Un an après la ressortie en salles de La maman et la putain de Jean Eustache, film jusqu’alors peu visible mais inoubliable, les films de Losange ressortent maintenant cet autre Ovni qui évoque le premier et qui restera aussi comme une oeuvre incontournable de la Nouvelle Vague ainsi que l’avait prophétisé François Truffaut. Film préféré de Bulle Ogier qui y peaufine sans le savoir le rôle qui la révélera définitivement à l’écran quelques années plus tard (La Salamandre, Alain Tanner, 1971), L’amour fou se positionne comme l’un des films les plus radicaux et les plus tragiques de la Nouvelle Vague, ainsi que l’a qualifié Jean Collet par ces quelques mots bien sentis : « C’est un film dont je ne saurais parler qu’avec les mots du cœur. C’est un film qui fait mal. » Véritable tragédie sur la folie et l’impossibilité d’aimer, le scénario du film met fort justement en abyme cette histoire des années 60 avec la tragédie de Jean Racine écrite 250 ans plus tôt, comme pour en démontrer encore toute la force. De plus, se situant dans le monde du théâtre et des comédiens, L’amour fou propose une approche de la folie sous un angle particulièrement poignant à la manière des Idoles de Marc’O (1968) auquel Jacques Rivette a emprunté quelques-uns de ses acteurs comme Bulle Ogier et Jean-Pierre Kalfon qui y font merveille. Seul le regretté Pierre Clémenti ne fait pas partie de l’aventure. 
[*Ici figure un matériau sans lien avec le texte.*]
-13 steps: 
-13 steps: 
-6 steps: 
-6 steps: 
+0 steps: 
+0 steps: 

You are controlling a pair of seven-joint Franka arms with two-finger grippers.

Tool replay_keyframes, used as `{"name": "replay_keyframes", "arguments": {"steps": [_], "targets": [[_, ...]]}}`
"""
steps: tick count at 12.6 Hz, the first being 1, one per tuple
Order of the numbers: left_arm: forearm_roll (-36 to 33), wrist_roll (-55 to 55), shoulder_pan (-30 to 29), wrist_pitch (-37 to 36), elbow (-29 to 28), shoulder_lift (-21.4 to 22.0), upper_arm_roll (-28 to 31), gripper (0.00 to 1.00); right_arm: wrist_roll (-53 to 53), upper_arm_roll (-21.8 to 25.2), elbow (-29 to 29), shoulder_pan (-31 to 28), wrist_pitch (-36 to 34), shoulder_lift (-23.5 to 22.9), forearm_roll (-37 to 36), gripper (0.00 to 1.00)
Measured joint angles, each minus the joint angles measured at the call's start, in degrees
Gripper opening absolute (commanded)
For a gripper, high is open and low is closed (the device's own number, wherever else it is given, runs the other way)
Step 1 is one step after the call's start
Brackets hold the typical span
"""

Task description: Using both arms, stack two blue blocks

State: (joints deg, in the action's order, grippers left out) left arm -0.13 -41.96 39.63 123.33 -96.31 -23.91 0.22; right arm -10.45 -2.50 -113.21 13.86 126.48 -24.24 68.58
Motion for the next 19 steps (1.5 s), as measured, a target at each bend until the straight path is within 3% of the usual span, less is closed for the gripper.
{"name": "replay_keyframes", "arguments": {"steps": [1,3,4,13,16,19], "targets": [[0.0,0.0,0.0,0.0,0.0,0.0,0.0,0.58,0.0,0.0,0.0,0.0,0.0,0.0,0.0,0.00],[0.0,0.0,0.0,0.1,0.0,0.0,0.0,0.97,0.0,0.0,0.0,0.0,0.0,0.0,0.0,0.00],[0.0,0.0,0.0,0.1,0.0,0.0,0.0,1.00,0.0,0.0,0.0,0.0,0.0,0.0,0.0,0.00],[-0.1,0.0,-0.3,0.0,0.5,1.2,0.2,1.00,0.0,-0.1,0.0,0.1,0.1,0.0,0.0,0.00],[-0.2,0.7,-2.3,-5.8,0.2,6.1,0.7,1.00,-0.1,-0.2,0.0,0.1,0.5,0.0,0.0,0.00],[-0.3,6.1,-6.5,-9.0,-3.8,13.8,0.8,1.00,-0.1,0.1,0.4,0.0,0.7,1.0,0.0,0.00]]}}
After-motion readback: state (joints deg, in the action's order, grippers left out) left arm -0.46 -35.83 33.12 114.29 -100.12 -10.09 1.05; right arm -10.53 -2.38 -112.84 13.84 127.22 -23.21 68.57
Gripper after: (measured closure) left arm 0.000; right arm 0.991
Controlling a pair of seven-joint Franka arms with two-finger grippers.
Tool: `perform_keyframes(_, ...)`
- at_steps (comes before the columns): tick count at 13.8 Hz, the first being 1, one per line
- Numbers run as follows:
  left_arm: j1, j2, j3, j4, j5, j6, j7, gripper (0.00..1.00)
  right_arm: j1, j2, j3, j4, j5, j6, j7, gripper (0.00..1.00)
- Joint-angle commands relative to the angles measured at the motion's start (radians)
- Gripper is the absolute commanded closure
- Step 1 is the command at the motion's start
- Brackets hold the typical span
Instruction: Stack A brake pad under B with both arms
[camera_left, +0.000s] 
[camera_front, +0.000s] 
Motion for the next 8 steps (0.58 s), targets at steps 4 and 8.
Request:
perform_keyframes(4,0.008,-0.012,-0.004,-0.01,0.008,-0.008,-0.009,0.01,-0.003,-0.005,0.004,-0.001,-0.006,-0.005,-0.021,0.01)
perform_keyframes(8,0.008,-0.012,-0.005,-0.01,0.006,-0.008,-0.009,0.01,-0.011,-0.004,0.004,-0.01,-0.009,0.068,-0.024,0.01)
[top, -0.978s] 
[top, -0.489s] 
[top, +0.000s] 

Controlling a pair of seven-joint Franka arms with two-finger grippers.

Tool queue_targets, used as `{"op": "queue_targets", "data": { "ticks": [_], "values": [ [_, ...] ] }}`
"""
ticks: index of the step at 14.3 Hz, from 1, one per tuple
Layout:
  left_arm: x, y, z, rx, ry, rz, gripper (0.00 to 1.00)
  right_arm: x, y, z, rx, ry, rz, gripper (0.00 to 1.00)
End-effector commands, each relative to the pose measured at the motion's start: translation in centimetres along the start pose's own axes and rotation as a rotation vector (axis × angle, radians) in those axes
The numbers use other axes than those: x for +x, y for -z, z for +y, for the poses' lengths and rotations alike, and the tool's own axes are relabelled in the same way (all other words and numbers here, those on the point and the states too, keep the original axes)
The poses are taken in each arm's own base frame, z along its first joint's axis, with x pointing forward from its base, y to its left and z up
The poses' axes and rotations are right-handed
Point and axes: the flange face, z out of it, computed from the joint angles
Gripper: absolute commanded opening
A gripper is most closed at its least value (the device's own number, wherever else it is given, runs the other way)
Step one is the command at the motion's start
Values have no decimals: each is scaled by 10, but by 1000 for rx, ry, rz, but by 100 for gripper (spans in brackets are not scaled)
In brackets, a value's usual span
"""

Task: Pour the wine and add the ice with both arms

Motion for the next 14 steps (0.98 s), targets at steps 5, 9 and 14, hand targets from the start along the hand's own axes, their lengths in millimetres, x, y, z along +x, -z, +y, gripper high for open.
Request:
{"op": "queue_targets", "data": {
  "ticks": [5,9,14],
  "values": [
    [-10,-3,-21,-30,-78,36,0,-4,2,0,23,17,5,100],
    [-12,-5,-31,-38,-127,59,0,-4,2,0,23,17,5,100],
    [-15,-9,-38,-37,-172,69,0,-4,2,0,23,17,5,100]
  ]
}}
Énième témoin de l’inventivité des années soixante-huitardes, et de leur cinéma d’avant-garde radical et innovateur qui savait encore parler de choses graves sur un air nonchalant et rock and roll, ce film de Jacques Rivette s’inscrit profondément dans l’histoire du cinéma, plus encore maintenant avec le recul. Le scénario est simple mais le film, retrouvé et remonté sous la supervision de Caroline Champetier (AFC) car le négatif avait brûlé en 1973 lors de l’incendie du laboratoire GTC, est un puissant récit qui décortique une relation amoureuse impossible et névrosée. Claire, comédienne, et Sébastien, metteur en scène, vivent ensemble. Claire s’apprête à jouer Hermione dans une mise en scène d’Andromaque de Racine que Sébastien et sa troupe répètent, sous l’œil d’un réalisateur de télévision qui filme leur travail sur une scène présentée comme un ring de boxe entourée de sièges pour les spectateurs. Lors d’une répétition où elle peine à dire son texte, la jeune femme quitte brusquement le théâtre. Sébastien la remplace, au pied levé, par Marta, son ancienne femme. Alors, tandis qu’au théâtre les répétitions avancent, Claire, seule dans son appartement, perd pied peu à peu.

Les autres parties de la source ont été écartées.